Au sein du Parti républicain, le vocable «guerre» est devenu tabou. Pour la première fois depuis 1952, le candidat républicain investi par son parti pour conquérir la Maison-Blanche n’a fait aucune référence à la guerre, hormis à la Deuxième Guerre mondiale. Or les Etats-Unis ont toujours 79 000 soldats engagés dans la plus longue guerre que l’Amérique ait menée, celle d’Afghanistan. De plus, l’Amérique a mené, avec l’OTAN et aux côtés des Français et des Britanniques, une guerre en Libye, même si celle-ci était censée être une opération visant seulement à protéger les civils du clan Kadhafi. Qui plus est, le retrait d’Irak est encore très récent et l’Amérique n’exclut pas une intervention en Syrie.

Richard Nixon et Barry Goldwater ne s’étaient pas privés de fustiger la gestion de la guerre du Vietnam. Ronald Reagan a proféré de multiples menaces contre l’Union soviétique en brandissant parfois le spectre de guerre.
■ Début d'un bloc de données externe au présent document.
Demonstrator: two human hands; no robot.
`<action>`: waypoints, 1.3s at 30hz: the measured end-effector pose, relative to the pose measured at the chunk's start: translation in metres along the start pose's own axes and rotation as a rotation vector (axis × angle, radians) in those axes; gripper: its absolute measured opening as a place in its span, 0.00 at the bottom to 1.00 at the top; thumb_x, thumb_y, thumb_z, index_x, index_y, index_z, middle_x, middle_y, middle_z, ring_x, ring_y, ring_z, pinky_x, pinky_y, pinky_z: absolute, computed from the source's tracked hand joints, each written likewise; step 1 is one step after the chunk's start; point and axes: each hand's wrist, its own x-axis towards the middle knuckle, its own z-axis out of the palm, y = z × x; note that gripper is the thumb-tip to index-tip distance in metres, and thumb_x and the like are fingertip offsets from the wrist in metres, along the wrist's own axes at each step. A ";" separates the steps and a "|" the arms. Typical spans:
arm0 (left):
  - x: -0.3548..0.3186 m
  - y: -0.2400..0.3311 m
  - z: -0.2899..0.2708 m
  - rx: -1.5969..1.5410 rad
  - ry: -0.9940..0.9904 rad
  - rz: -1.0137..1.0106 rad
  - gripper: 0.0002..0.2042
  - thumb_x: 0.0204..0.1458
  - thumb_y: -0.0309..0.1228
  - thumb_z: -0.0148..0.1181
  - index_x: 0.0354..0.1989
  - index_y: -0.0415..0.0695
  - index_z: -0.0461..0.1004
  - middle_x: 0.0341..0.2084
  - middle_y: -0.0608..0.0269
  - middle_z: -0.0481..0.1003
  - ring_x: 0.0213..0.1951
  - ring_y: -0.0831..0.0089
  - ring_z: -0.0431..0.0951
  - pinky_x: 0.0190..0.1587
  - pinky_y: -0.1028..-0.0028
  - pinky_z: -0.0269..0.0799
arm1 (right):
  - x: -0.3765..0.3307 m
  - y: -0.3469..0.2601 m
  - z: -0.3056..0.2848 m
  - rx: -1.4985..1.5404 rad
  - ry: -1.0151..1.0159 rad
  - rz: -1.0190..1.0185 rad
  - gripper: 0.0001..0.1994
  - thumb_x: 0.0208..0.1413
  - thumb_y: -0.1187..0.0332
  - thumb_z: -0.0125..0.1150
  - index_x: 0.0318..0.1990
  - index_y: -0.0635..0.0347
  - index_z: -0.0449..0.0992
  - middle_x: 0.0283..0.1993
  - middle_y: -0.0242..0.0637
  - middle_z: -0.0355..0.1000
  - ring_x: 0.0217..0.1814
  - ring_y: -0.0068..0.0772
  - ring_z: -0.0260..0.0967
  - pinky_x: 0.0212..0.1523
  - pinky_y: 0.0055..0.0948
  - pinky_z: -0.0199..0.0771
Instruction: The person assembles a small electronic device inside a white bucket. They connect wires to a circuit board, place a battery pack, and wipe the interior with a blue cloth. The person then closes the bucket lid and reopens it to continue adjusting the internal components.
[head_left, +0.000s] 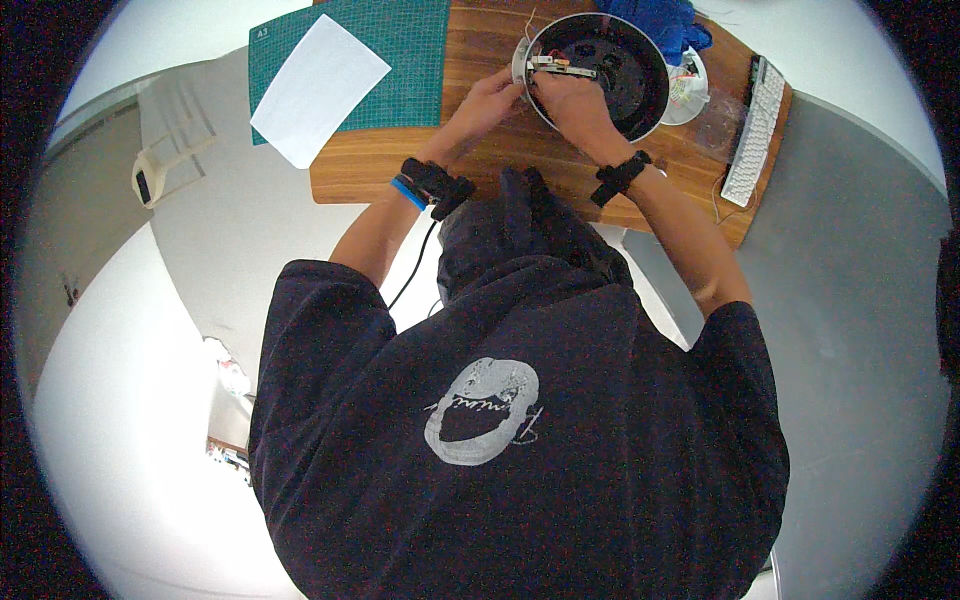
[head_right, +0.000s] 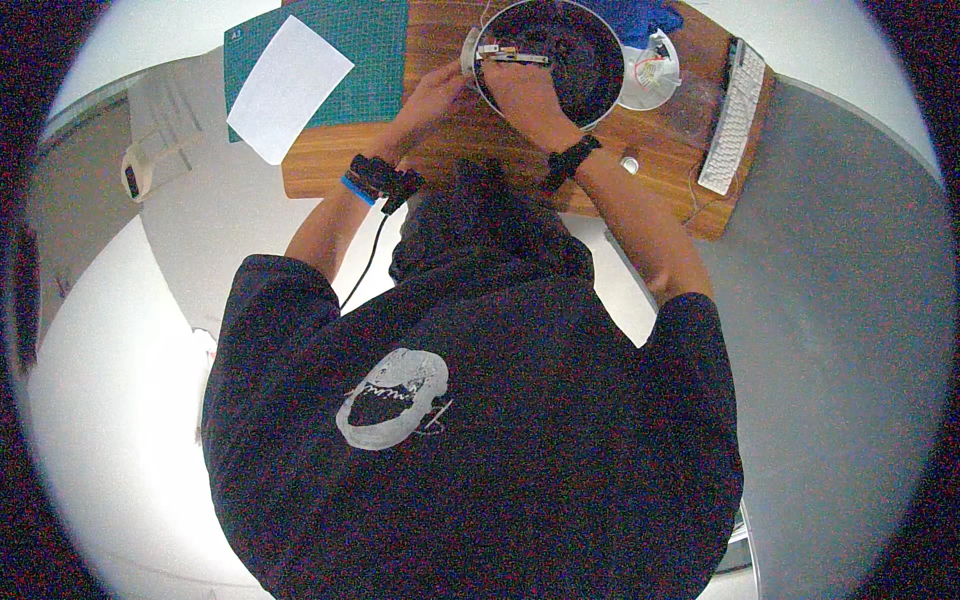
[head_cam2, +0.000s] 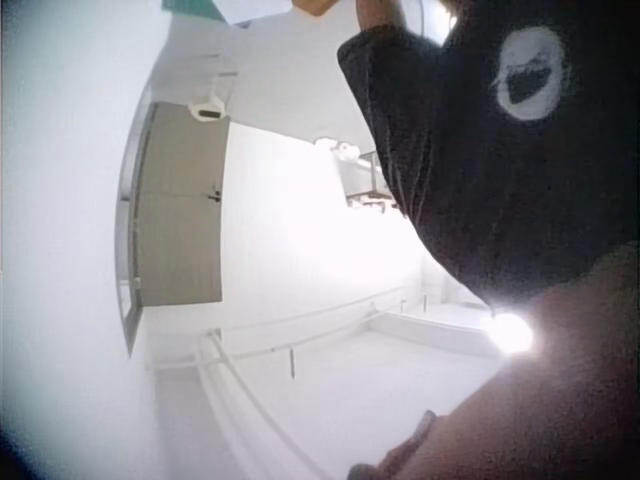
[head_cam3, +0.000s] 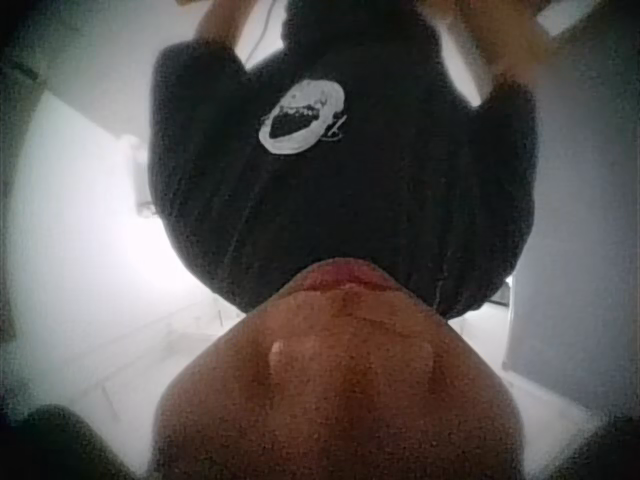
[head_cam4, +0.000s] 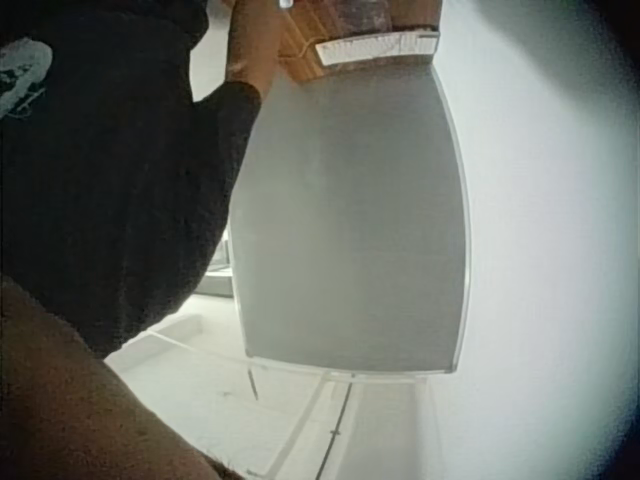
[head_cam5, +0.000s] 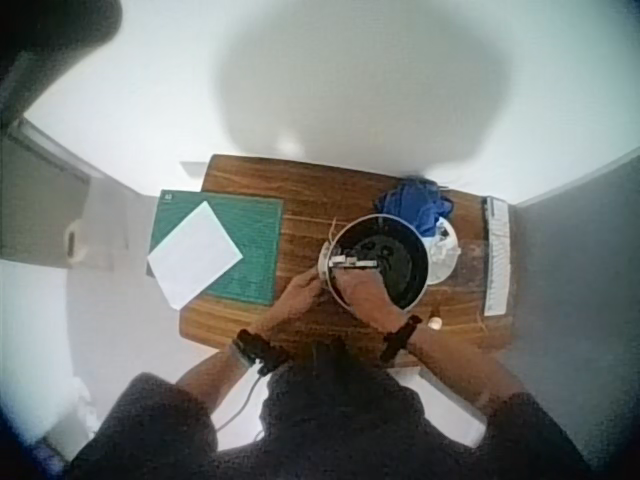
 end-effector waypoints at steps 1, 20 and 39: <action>0.001 -0.002 -0.002 0.088 -0.018 0.048 0.19 0.68 0.37 0.54 0.64 0.45 0.70 0.49 0.68 0.77 0.48 0.79 0.75 0.52 0.74 0.74 | 0.001 -0.002 -0.002 -0.011 0.014 -0.019 0.06 0.61 0.66 0.55 0.34 0.56 0.75 0.27 0.44 0.76 0.30 0.50 0.78 0.27 0.46 0.77; 0.016 -0.026 0.004 0.313 0.087 0.253 0.19 0.62 0.30 0.53 0.61 0.39 0.68 0.47 0.53 0.78 0.48 0.65 0.77 0.54 0.65 0.72 | 0.007 -0.006 -0.006 -0.002 -0.066 0.062 0.11 0.57 0.62 0.62 0.46 0.44 0.82 0.40 0.34 0.81 0.40 0.42 0.80 0.34 0.42 0.79; 0.039 -0.063 -0.016 0.619 0.124 0.239 0.20 0.64 0.36 0.51 0.53 0.28 0.61 0.44 0.31 0.76 0.48 0.41 0.79 0.48 0.55 0.74 | 0.005 -0.005 0.006 0.070 0.041 0.026 0.07 0.51 0.63 0.66 0.37 0.49 0.81 0.34 0.36 0.79 0.37 0.43 0.80 0.31 0.43 0.79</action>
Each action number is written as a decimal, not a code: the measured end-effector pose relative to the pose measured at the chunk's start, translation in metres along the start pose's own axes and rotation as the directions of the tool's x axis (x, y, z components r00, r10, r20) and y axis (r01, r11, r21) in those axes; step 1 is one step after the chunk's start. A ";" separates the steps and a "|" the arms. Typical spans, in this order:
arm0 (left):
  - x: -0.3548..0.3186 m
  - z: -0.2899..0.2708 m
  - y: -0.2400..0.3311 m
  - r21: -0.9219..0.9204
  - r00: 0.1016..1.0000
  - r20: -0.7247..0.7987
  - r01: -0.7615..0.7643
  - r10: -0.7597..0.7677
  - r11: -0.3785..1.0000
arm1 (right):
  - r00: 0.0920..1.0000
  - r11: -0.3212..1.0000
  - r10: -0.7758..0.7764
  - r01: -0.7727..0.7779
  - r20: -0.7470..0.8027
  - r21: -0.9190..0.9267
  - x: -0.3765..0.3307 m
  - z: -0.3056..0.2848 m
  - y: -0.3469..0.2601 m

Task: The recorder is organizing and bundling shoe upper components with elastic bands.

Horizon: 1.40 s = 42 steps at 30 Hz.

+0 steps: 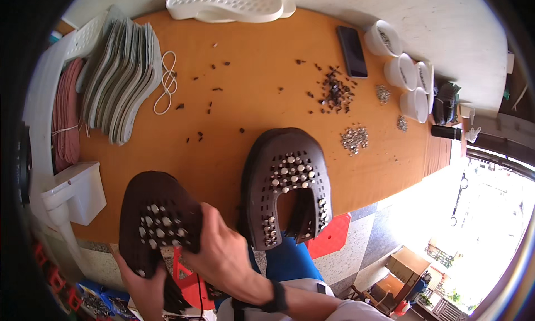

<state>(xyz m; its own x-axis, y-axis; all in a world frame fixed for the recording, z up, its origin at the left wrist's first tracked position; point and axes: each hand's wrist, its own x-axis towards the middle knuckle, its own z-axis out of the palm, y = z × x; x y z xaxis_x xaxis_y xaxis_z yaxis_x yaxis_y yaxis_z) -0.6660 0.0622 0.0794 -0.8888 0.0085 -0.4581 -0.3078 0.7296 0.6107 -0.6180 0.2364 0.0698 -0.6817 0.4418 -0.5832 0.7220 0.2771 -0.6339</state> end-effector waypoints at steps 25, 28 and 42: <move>-0.068 0.162 0.043 -0.268 0.932 0.246 -0.198 0.266 0.943 | 0.979 0.994 -0.110 0.110 -0.169 -0.013 0.026 -0.170 0.169; -0.073 0.148 0.008 -0.371 0.924 0.316 -0.089 0.216 0.924 | 0.986 0.973 -0.148 0.160 -0.079 0.168 0.014 -0.178 0.186; -0.079 0.150 -0.014 -0.311 0.827 0.433 -0.236 0.359 0.920 | 0.999 0.931 -0.010 0.029 -0.052 0.364 0.008 -0.157 0.206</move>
<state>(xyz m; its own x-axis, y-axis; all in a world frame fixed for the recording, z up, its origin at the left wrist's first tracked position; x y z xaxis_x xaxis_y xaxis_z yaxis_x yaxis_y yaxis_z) -0.5409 0.1534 0.0099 -0.6982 0.5651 -0.4395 -0.1789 0.4568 0.8714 -0.4559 0.4309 0.0142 -0.6819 0.4831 -0.5492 0.6095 -0.0399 -0.7918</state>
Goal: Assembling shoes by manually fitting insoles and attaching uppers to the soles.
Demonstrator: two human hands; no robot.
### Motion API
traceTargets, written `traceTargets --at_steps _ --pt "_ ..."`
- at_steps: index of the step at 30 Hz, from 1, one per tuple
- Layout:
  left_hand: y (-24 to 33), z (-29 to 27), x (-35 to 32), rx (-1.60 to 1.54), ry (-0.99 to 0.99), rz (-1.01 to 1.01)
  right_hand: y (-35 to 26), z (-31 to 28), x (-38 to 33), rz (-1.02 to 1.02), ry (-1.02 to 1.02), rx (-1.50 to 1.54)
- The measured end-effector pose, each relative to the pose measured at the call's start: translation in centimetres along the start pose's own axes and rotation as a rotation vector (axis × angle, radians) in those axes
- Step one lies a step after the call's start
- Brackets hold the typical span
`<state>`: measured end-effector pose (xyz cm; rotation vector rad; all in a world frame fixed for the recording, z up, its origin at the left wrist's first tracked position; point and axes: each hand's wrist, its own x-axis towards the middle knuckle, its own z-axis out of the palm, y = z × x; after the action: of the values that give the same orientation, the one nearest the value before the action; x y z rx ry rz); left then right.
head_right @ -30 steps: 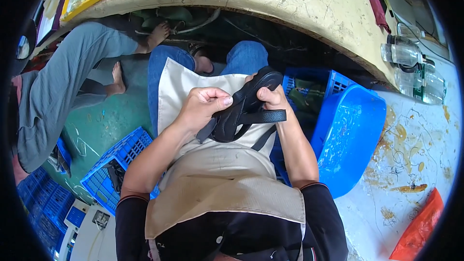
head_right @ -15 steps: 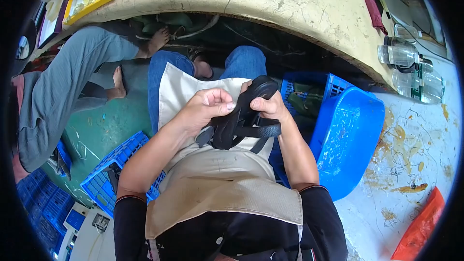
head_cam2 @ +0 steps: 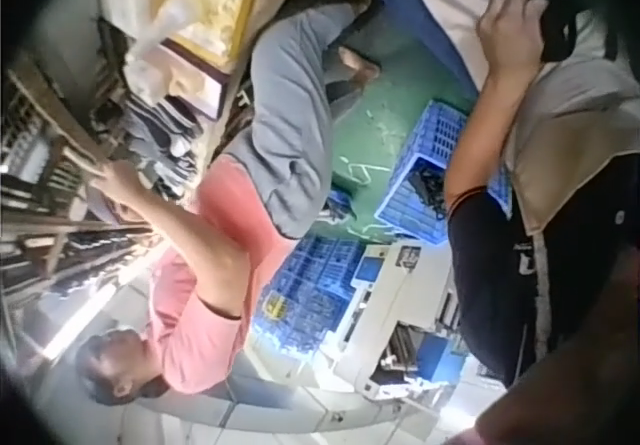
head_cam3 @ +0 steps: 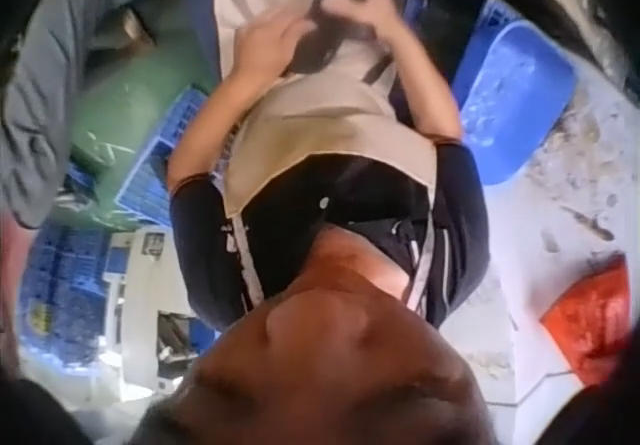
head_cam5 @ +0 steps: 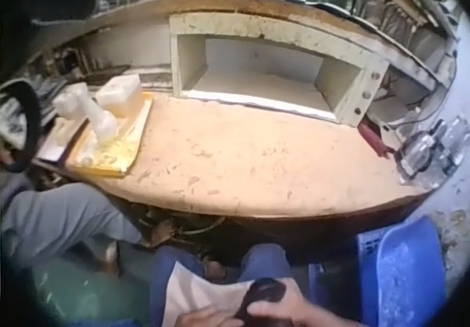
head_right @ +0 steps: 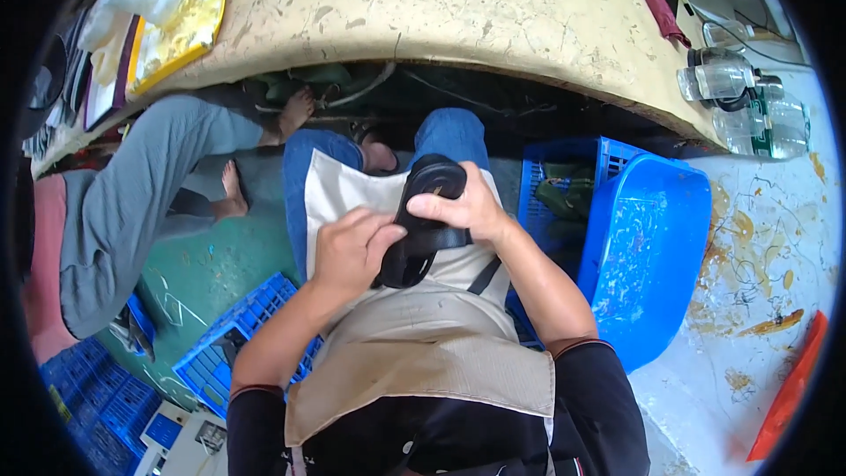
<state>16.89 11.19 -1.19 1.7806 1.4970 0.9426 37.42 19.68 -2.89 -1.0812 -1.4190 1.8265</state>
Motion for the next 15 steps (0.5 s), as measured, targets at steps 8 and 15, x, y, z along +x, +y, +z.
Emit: traceTargets --at_steps 8,15 --pt "-1.7 -4.4 -3.8 -0.077 -0.118 -0.202 -4.8 3.9 0.0 -0.174 -0.162 -0.302" --pt "3.0 -12.0 1.3 -0.504 -0.104 -0.29 -6.9 8.6 0.5 -0.305 -0.26 -0.449"
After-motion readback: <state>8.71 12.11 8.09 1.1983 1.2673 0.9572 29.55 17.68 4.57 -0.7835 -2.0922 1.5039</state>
A Tampa, à la convention républicaine, Mitt Romney s’est contenté de déclarer que le président Obama n’avait pas fait son travail, celui d’empêcher l’Iran d’obtenir la bombe. Mais aucun mot sur les deux guerres d’Irak et d’Afghanistan lancées par le président républicain George W. Bush qui ont marqué une décennie de lutte contre le terrorisme et qui ont creusé les déficits. Or Mitt Romney entend pourtant augmenter de près de 2000 milliards de dollars le budget de la Défense au cours des prochaines années. L’explication: selon un sondage publié en mai, 66% des Américains estiment que les Etats-Unis ne doivent plus combattre en Afghanistan et 37% des républicains soutiennent encore la guerre.

Il ne faut dès lors pas s’étonner que George W. Bush n’ait pas fait d’apparition à la convention de Tampa.